「世界最高」を連発する政治家自身が、世界最高の政治家だったら良いのにね。
【ただいま読書中】『ビブリア古書堂の事件手帖(4) ──栞子さんと二つの顔』三上延 著、 メディアワークス文庫、2013年、570円(税別)
これまでの3巻は“連作短編集”でしたが、こんどは一冊丸々江戸川乱歩だけです。江戸川乱歩の(大人向け書籍)全冊そろいのコレクションを引き取らないか、という依頼がビブリア古書堂に舞い込みます。ただしそのための条件は、金庫を開けること。なんと、ダイアルと鍵とパスワード入力が必要だという三重の関門が設けられた特製の金庫です。
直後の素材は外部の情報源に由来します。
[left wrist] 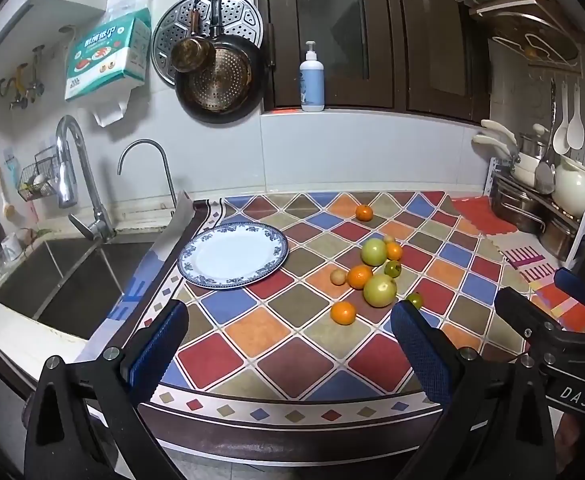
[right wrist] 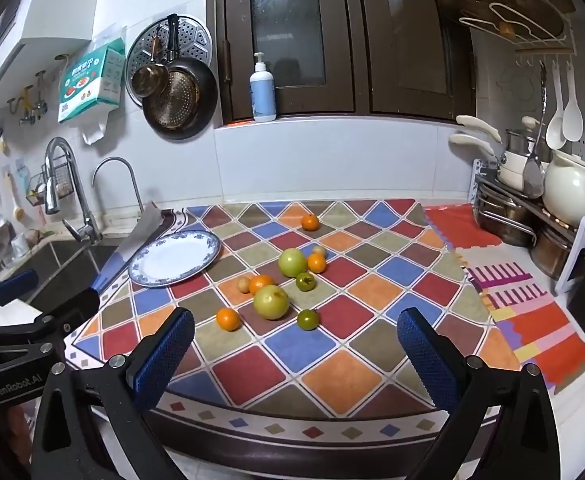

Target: Organize fruits

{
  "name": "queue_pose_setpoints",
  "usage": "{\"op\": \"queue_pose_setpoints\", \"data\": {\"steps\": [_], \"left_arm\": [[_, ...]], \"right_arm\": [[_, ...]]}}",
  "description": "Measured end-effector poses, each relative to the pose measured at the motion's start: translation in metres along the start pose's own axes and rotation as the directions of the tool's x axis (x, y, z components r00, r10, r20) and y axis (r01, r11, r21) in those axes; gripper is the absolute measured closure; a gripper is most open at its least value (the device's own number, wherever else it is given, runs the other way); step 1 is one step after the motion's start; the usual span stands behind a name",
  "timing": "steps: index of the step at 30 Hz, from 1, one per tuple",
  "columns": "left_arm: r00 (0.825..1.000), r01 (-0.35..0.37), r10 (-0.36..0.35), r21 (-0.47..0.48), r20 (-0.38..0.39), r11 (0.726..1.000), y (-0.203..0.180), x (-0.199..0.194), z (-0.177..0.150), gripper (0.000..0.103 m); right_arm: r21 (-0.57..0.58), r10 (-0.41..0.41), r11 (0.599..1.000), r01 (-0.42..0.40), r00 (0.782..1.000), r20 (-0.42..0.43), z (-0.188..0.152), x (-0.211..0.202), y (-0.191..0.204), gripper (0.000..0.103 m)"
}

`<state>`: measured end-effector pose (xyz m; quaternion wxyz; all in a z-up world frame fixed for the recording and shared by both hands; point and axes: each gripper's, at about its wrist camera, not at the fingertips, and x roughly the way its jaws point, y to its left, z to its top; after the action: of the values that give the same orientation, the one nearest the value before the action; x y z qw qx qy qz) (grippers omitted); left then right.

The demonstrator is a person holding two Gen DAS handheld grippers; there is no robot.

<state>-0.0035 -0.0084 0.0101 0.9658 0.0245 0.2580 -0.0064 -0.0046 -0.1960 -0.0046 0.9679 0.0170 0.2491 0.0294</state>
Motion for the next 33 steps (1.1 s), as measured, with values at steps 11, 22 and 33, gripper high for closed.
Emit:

そこで紹介される江戸川乱歩の作品群の数々と彼の人生についての蘊蓄は、「誰でも知っている作者」のはずなのに、意外なことが多いのには驚かされます。
そこに、十年前に栞子さんたち家族を捨てて家を出て行った母親が現れます。10年間何をやっていたのか、そもそもなぜ失踪したのか、今になってなぜ現れたのか……すべてはほのめかされるだけで詳しくは全然語られません。
そんな中、大輔と栞子さんの関係はまた一段ステップアップします。と言っても「デート」の約束をしただけですが。
それにしても、前巻では栞子を目の敵にしていたヒトリ書房の主人にもそれなりの“事情”があったことがわかった上に、彼と書店の従業員との間の長く微妙な関係があることがコメディリリーフ的な味付けとなっています。今回は「古書の謎に囚われた人々の関係の謎」がいろいろ深く掘られていて、このシリーズの終焉が予感できます。ちょっと惜しい気もしますが、あと1冊くらいが“ちょうど良いところ”とも私には思えます。主人公以外の他の登場人物の“外伝”は読みたい気がしますが。